Is adoption easy? No it is not. Is this simple? Nope. Complicated and long-term. Will bonding be immediate and seamless? Maybe, but probably not. Will you struggle with guilt and fear that first year? Yes, but you shouldn’t. You’ve agreed to partner with God in some difficult, heart-wrenching work, and it’s no kum-by-yah party. Give grace to yourself; God already has.
Anything worth fighting for is worth fighting through, and adoption is one of them. I can hardly think of something closer to God’s character, who is the “Father to the fatherless, defender of widows — this is God, whose dwelling is holy.” Certainly, we are his difficult children who spaz out and pull away and manipulate and struggle. We distrust His good love and sabotage our blessings, imagining our shame disqualifies us or that God couldn’t possibly be faithful to such orphans.
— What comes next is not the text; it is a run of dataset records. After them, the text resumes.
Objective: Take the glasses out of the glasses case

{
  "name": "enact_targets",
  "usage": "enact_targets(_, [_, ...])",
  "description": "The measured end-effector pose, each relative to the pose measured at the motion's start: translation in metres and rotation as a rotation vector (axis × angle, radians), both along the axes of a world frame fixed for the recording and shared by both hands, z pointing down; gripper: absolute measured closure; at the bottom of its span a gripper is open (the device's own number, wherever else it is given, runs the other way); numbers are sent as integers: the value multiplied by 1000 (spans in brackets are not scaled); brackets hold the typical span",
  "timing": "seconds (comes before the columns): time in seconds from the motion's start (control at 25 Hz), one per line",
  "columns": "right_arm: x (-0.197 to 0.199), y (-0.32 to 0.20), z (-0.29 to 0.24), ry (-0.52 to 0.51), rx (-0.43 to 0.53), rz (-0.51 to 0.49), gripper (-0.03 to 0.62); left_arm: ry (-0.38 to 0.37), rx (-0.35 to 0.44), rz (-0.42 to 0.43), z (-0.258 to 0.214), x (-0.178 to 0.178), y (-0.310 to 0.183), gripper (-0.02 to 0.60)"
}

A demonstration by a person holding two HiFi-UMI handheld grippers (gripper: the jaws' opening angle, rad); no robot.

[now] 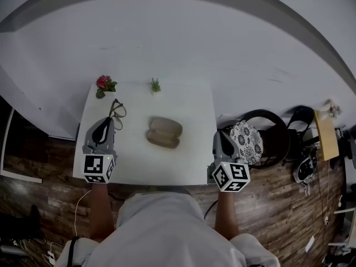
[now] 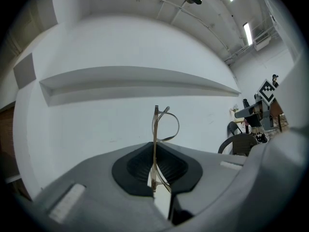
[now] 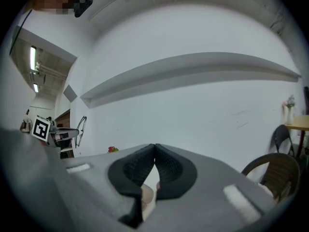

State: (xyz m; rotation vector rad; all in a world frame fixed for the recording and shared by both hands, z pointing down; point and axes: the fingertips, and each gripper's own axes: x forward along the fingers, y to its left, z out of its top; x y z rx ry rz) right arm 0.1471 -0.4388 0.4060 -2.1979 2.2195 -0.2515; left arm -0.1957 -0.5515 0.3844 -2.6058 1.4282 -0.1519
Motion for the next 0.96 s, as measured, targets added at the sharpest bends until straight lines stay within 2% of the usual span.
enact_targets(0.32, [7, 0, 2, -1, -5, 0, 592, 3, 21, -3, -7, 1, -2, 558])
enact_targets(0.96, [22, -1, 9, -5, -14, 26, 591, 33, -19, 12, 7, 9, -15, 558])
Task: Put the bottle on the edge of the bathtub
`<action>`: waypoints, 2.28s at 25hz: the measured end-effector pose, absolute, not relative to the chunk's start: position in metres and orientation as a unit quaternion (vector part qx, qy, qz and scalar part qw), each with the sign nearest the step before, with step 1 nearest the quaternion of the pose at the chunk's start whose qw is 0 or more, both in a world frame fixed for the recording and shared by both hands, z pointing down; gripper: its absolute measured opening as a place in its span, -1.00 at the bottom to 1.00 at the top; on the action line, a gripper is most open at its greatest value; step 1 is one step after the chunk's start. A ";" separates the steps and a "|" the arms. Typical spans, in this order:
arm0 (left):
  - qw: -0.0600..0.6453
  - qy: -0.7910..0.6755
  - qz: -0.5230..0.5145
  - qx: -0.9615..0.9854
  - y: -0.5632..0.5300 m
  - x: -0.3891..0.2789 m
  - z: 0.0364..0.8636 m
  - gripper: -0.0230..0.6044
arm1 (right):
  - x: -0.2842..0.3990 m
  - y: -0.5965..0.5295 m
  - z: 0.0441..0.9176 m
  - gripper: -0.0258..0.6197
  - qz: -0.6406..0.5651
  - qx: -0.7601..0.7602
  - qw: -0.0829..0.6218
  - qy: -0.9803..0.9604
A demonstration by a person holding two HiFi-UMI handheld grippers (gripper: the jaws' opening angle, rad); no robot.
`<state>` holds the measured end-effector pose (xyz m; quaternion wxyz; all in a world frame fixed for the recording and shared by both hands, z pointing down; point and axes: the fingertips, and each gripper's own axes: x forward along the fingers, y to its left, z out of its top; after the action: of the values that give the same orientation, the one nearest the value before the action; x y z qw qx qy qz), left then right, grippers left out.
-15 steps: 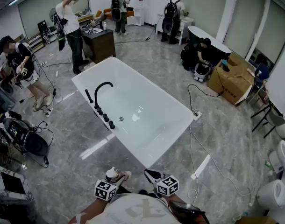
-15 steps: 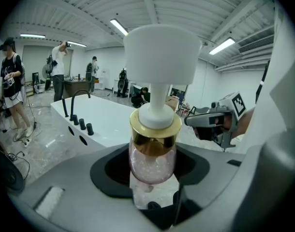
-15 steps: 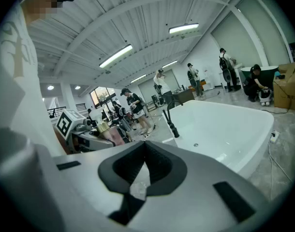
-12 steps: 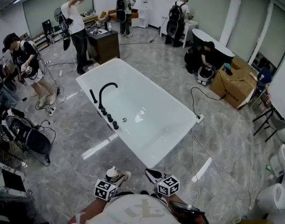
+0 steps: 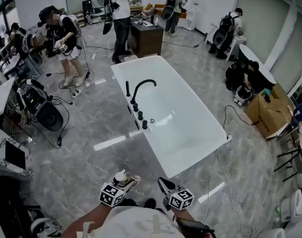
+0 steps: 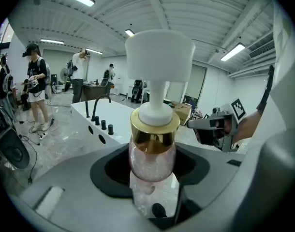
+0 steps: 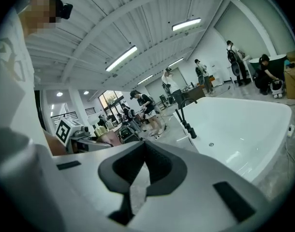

But He is. We are loved with an everlasting love, and it is enough to overwhelm our own fear and shame and humanity. In adoption, God is enough for us all. He can overcome our children’s grief. He can overshadow our own inadequacies. He can sweep up our families in a beautiful story of redemption and hope and healing. If you are afraid of adoption, trying to stiff-arm the call, God is the courage you don’t have. If you are waiting, suffering with longing for your child, God is the determination you need. If you are in the early days of chaos, God is the peace you and your child hunger for. If your family feels lost, He is the stability everyone is looking for. If you are working hard on healing, digging deep with your child, God is every ounce of the hope and restoration and safety and grace.
In Him, you can do this.
He is enough for us all.
Where are you in adoption, and how has God shown Himself to be enough? Our stories give each other hope and courage. Thank you for being truth-tellers for one another.